### TRY IT:
Locate the word "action" in the entries below, then gather every line that holds it.

### DATA TO EXAMINE:
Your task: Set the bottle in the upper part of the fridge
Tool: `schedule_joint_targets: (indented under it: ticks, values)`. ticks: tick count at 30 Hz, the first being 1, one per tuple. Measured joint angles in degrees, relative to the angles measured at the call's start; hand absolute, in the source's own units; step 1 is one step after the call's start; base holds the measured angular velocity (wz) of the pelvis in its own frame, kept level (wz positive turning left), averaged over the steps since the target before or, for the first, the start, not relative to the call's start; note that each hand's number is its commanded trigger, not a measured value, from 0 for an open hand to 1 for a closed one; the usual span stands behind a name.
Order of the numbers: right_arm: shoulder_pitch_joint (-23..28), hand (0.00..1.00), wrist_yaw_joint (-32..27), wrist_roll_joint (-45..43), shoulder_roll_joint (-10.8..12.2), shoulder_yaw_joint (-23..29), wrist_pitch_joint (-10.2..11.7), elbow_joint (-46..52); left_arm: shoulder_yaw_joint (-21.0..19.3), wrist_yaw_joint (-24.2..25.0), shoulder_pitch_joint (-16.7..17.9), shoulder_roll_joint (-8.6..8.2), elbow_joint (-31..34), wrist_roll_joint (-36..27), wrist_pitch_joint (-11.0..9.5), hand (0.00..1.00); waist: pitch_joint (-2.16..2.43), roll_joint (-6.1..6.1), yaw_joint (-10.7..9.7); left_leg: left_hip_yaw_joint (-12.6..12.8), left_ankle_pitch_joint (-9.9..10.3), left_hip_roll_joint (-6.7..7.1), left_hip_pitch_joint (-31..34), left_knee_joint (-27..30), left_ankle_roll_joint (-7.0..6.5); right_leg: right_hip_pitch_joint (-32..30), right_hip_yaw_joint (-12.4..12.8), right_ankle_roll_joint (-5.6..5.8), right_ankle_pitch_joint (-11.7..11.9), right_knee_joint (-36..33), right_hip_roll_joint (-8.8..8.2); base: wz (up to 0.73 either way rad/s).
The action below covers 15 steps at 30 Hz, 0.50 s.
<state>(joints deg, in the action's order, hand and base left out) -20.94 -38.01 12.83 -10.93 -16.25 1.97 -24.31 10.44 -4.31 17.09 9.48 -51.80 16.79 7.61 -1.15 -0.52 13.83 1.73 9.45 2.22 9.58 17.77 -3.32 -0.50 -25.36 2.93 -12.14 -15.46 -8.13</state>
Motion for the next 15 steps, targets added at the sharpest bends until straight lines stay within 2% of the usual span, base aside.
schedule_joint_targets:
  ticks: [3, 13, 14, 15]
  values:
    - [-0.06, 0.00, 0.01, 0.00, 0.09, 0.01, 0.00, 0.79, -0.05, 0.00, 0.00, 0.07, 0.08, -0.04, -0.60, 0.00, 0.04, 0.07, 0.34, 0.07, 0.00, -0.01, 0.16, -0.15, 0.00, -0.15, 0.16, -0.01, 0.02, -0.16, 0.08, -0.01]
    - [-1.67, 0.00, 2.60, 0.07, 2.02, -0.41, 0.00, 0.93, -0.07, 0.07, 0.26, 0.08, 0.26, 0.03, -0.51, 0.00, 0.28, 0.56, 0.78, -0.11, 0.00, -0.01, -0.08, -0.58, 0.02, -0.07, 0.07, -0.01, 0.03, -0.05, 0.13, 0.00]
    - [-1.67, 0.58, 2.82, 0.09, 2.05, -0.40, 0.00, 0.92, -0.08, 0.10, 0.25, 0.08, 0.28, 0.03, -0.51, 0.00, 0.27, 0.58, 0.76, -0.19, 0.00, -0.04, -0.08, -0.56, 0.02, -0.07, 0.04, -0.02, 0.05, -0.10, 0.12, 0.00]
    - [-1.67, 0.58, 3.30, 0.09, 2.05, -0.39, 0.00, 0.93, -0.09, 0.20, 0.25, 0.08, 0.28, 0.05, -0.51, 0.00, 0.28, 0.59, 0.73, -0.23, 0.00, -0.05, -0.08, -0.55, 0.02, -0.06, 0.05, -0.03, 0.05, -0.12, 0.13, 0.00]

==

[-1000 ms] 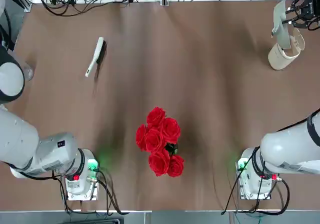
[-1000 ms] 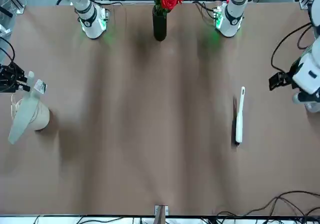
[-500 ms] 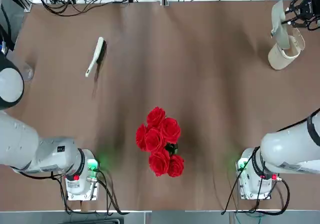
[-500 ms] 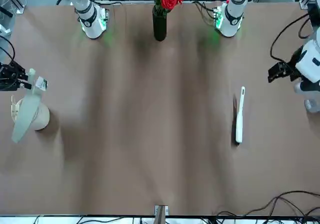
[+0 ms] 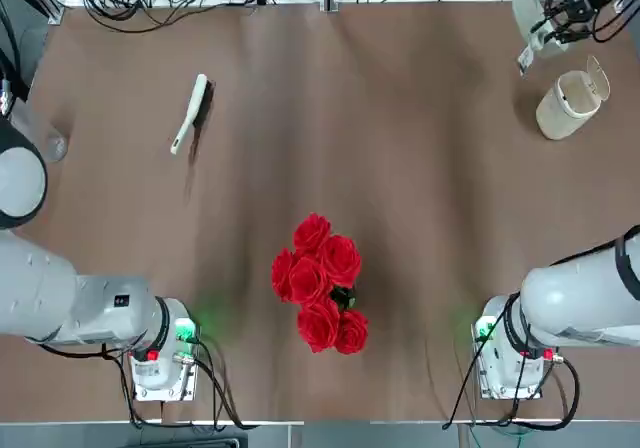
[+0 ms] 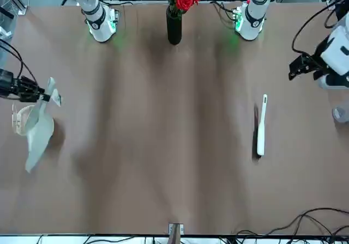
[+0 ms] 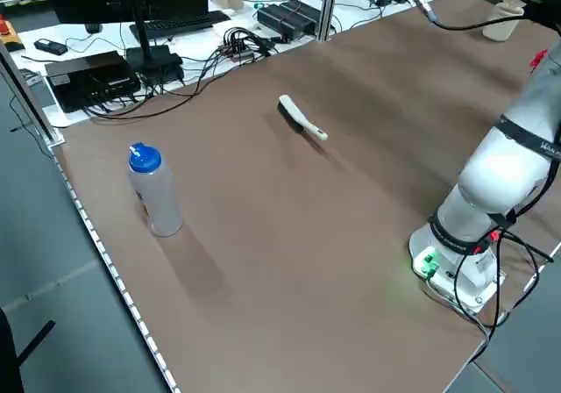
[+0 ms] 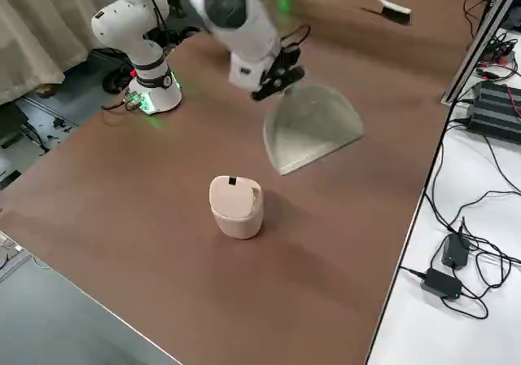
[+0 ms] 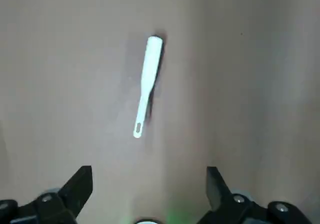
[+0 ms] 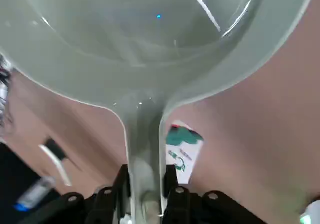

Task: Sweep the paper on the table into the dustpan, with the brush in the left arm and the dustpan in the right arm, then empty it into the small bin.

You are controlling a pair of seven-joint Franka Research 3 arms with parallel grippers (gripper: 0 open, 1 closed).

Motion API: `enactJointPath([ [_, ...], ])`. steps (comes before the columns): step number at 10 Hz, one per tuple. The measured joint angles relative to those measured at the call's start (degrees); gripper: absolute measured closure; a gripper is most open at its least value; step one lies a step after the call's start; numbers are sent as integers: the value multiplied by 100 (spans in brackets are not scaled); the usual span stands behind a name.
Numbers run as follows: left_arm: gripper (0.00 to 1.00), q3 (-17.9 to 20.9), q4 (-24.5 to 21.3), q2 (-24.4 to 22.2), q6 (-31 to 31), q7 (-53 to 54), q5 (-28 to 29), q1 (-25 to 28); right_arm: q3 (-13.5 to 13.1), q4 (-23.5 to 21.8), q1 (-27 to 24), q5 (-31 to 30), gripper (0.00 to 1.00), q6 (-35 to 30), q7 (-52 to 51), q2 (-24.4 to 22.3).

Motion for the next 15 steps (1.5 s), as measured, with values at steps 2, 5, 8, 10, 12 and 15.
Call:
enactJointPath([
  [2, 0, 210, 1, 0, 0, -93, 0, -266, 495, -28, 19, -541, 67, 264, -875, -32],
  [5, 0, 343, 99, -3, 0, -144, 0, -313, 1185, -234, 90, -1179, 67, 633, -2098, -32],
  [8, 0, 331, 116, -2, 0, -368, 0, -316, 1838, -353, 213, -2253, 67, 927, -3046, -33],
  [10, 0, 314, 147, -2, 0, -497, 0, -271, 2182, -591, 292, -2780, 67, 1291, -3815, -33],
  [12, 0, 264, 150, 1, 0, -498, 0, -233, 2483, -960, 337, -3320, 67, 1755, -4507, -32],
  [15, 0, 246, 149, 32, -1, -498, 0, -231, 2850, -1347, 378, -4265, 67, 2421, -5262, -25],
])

### EXPECTED OUTPUT:
The action below covers 15 steps at 30 Hz, 0.50 s.
<state>(joints deg, in the action's order, hand and base left out) -20.94 -38.01 12.83 -10.93 -16.25 1.97 -24.31 10.44 -4.31 17.09 9.48 -51.80 16.79 7.61 -1.15 -0.52 13.83 1.73 9.45 2.22 9.58 17.77 -3.32 -0.50 -25.36 2.93 -12.14 -15.46 -8.13</state>

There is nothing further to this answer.